Internet Radio to Podcast with Shell Tools

Combine several stand-alone programs with some shell “glue” and record your favorite Internet radio show while you sleep.

or even:


/usr/local/bin/mplayer -dumpaudio \
  -dumpfile "wolf.`/bin/date +%F`.mp3" \

But because I wanted the date for the filename, the tag and the RSS feed, I stored it in the $DATE shell variable. That makes it much easier to change the script around too. I now have several scripts that capture streams, and the only things that have to change are the variable assignments at the top.

Back-ticks are one of the shell's tools that allow us to merge simple commands into powerful assemblies. You can play with this more by using the echo command. Try, for example:

echo "wolf.`date +%F`.mp3"

to see what the filename would be in that last call to MPlayer.

We use the +%F formatting option to date, because the default date string is full of spaces. Also, my USA locale's date string has / characters in it—not the best thing to try to put inside a filename. Furthermore, the yyyy-mm-dd format means the files sort nicely by date when you list the directory. The RSS feed wants its date in RFC 822 format, so we wind up calling /bin/date three times in all.
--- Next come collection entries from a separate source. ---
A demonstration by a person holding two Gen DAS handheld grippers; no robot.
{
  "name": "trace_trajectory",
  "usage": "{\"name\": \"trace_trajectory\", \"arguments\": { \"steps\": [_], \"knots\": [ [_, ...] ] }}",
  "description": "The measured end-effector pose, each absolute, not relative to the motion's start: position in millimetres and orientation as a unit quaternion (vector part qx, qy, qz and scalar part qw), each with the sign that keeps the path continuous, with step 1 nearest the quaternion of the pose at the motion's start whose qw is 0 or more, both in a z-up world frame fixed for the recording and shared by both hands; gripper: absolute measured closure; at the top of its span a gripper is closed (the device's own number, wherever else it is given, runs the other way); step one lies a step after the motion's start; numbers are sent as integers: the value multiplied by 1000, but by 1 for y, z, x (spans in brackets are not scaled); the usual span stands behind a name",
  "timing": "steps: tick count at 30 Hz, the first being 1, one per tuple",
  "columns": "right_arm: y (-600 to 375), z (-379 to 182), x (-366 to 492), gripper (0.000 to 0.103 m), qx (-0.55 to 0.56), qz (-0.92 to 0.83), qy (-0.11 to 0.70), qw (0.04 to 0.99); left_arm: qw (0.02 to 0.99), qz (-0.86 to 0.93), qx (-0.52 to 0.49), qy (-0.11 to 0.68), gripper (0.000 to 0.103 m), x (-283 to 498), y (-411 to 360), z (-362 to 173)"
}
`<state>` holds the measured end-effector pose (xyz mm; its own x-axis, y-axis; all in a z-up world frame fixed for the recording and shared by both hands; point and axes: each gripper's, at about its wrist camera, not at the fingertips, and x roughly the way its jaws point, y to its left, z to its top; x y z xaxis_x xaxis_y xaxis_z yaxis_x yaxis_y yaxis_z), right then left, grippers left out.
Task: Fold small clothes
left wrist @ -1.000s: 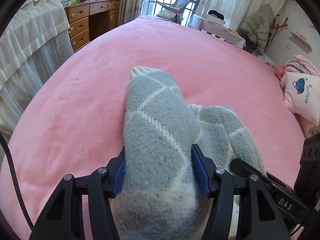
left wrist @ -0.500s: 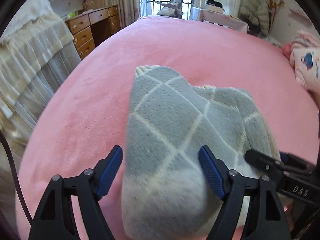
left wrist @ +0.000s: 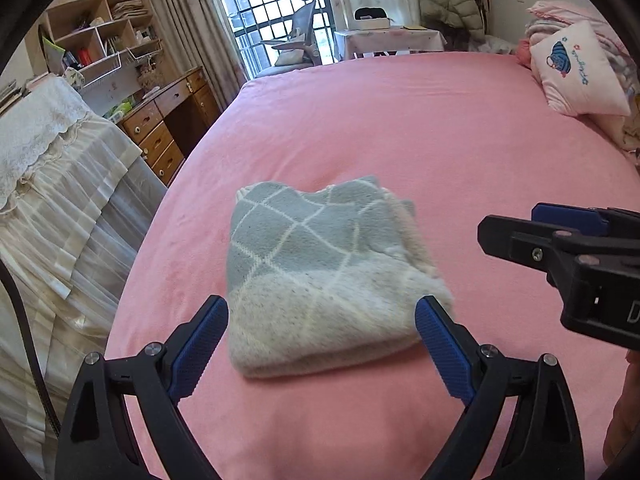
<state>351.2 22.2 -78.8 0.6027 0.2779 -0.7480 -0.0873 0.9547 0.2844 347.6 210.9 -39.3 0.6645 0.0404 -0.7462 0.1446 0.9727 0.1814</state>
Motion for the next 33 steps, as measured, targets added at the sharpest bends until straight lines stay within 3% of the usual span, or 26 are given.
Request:
{"name": "trace_trajectory", "arguments": {
  "steps": [5, 10, 16, 21, 25, 33],
  "knots": [
    [4, -43, 303, 37, 90, 80, 430, 895, 905, -30, 79, 416, 9, 302, 194, -7],
    [-35, -12, 222, 36, 52, 46, 415, 907, 925, -42, 48, 375, 9, 215, 169, 35],
    [-86, 16, 133, 35, 82, 9, 406, 910, 929, -51, 40, 365, 5, 134, 129, 63],
    [-100, 38, 72, 34, 71, -29, 379, 922, 928, -47, 26, 369, 5, 82, 100, 79],
    [-109, 45, 30, 27, 72, -59, 373, 923, 929, -45, 32, 365, 5, 47, 79, 84],
    [-125, 48, -2, 25, 59, -103, 368, 922, 924, -68, 33, 374, 1, 19, 47, 86]
  ]
}}
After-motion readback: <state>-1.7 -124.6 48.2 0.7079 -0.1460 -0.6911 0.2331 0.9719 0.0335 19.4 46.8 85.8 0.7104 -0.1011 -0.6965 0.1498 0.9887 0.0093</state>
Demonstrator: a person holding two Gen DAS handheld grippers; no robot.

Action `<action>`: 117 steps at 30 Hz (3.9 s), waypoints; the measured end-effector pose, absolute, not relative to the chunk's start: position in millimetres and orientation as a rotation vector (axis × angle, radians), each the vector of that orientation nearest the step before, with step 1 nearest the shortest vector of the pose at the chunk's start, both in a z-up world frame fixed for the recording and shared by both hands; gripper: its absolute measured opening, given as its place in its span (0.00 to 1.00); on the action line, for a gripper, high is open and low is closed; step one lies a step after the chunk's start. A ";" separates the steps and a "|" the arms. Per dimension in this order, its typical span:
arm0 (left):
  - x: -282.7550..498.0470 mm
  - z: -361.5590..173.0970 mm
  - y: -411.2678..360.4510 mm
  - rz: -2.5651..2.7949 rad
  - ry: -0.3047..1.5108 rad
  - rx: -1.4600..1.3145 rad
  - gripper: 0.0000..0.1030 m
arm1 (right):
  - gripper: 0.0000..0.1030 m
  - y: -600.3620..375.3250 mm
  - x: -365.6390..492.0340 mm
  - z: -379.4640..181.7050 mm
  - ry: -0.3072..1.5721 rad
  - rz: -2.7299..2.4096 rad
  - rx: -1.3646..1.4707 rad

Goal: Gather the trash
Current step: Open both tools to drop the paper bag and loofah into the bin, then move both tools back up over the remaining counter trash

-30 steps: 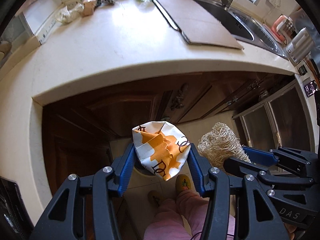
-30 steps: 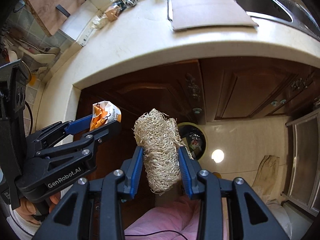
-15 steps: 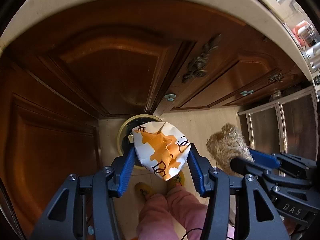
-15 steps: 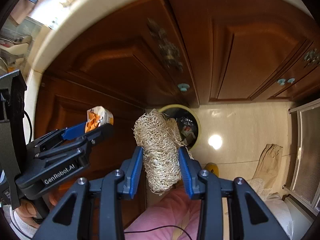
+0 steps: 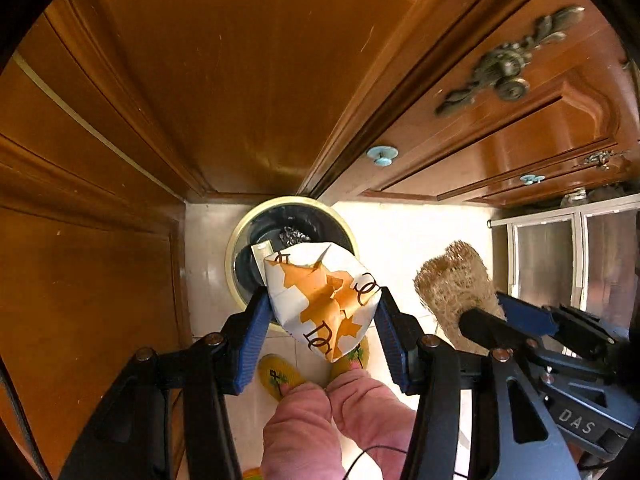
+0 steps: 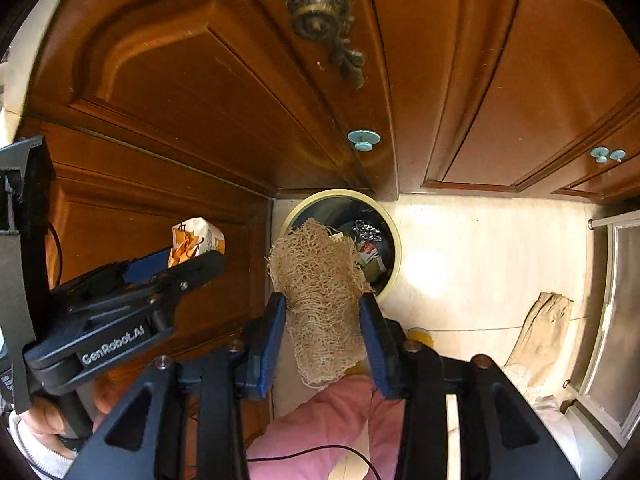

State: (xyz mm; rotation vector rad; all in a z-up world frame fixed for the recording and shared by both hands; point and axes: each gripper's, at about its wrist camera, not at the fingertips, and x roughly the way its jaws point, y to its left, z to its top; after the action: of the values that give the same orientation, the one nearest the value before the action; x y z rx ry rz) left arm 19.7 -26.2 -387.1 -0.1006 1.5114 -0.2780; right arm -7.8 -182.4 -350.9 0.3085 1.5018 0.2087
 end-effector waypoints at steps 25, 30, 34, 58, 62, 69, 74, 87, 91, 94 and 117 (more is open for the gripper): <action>31.5 -363.7 15.0 -0.111 1.437 0.060 0.94 | 0.50 -151.8 -2.6 -345.7 1.461 0.270 0.262; 32.6 -349.5 17.8 -0.101 1.430 0.059 0.94 | 0.56 -147.9 -5.7 -322.5 1.431 0.277 0.267; 33.3 -330.0 20.5 -0.101 1.424 0.034 0.94 | 0.56 -147.4 -6.1 -305.1 1.421 0.285 0.286; 29.5 -96.3 3.1 -0.237 1.122 0.042 0.94 | 0.56 -152.4 -32.2 -74.1 1.145 0.299 0.240; 36.6 -61.9 2.7 -0.217 1.048 0.046 0.94 | 0.56 -153.2 -29.6 -34.4 1.048 0.288 0.192; 64.7 -15.5 10.5 -0.127 0.947 0.012 0.94 | 0.56 -168.8 -3.5 4.2 0.920 0.282 0.160; 99.4 -2.8 13.1 -0.046 0.921 -0.025 0.94 | 0.56 -190.6 45.0 17.4 0.879 0.285 0.169; 221.9 -4.2 -28.0 0.110 0.966 0.014 0.94 | 0.56 -248.8 173.8 26.7 0.844 0.297 0.150; 251.0 -12.5 -43.6 0.122 0.996 0.030 0.94 | 0.56 -256.9 200.0 18.0 0.858 0.305 0.158; 263.2 -18.2 -52.6 0.131 1.011 0.045 0.94 | 0.56 -261.0 217.3 10.3 0.875 0.318 0.166; 322.1 -51.3 -33.8 0.202 1.072 -0.015 0.93 | 0.56 -246.6 301.3 -36.5 1.014 0.399 0.151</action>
State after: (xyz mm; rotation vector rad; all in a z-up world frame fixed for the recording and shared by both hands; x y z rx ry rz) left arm 322.1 -33.8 -51.3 -0.0146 1.0725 0.2025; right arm 301.3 -246.6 -36.5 0.1505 1.0142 0.3995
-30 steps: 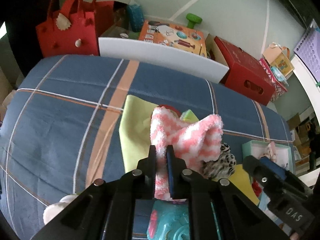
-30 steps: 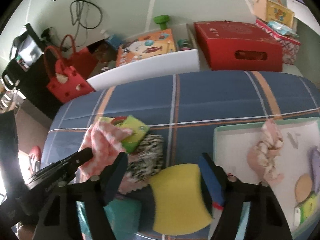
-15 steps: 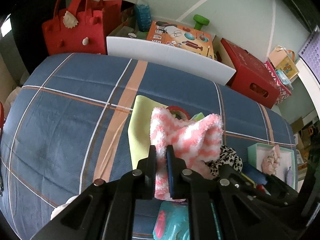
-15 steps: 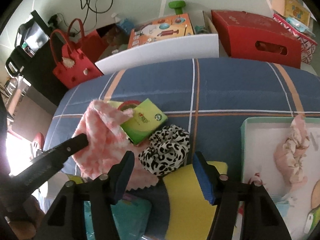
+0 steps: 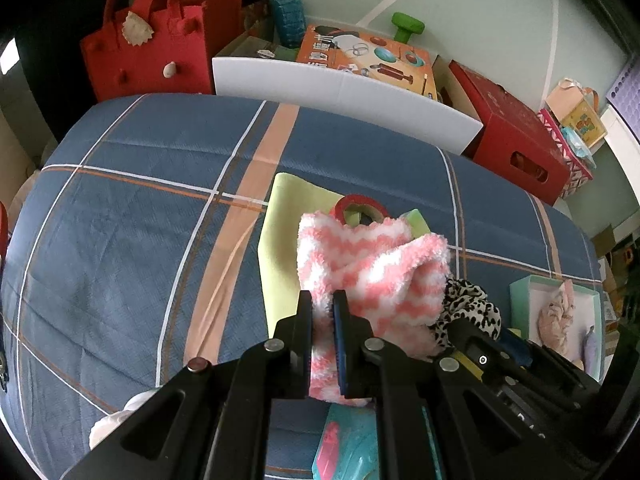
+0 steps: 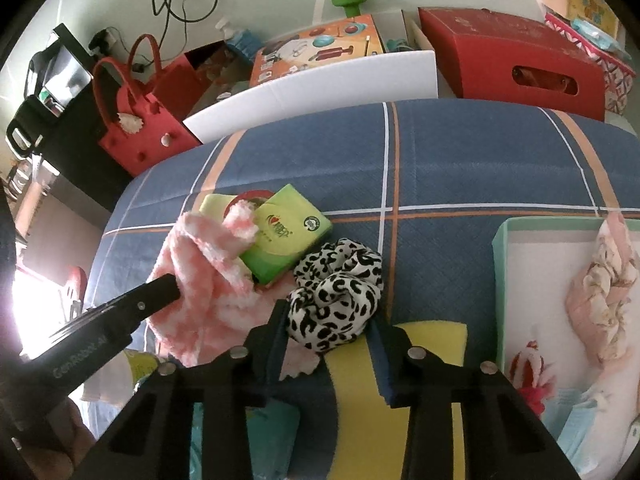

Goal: Organize soft objects
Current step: 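Grasp the pink-white striped towel with the left gripper while the right gripper grasps the leopard scrunchie, then carry the striped towel and scrunchie into the white tray and open both grippers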

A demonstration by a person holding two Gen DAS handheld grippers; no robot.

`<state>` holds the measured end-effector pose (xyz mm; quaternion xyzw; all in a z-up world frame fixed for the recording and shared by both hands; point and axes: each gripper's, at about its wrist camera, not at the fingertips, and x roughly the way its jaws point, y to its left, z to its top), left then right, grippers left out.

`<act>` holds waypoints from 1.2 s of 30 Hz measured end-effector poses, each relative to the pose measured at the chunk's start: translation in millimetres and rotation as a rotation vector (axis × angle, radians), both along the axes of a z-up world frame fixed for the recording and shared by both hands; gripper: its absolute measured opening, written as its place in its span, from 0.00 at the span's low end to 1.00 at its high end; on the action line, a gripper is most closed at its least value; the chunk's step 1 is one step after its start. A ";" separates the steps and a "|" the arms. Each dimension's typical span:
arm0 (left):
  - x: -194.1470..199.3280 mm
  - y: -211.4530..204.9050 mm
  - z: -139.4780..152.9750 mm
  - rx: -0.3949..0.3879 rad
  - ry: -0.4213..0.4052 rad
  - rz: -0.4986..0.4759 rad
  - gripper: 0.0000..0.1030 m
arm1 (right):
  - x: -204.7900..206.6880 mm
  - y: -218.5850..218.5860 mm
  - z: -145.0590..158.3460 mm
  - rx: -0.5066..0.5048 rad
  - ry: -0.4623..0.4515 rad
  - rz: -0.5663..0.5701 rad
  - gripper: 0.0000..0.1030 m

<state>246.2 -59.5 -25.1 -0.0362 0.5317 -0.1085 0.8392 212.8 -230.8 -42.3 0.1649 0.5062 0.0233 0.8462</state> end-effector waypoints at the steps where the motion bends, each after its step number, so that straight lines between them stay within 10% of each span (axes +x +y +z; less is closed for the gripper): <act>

Notice also that I'm giving the exact path to some of the executable commands. I do this so that when the script runs as a timed task, it won't have my personal shell's path settings. If you're unsure where a file lives, find it with which:

[phil@asylumhouse]$ which date
/bin/date

You're safe to leave off /bin and /usr/bin, but any other path should be specified explicitly, as should paths to any executable that exists as different versions in multiple locations.

The call to id3v2 tags the file as track 1 of 1, with proper author, album, title and year entries. The predefined genre number of 255 means Other. The --TCON entry fills in Radio in place of one of the predefined genres on any software that understands version 2 MP3 tags.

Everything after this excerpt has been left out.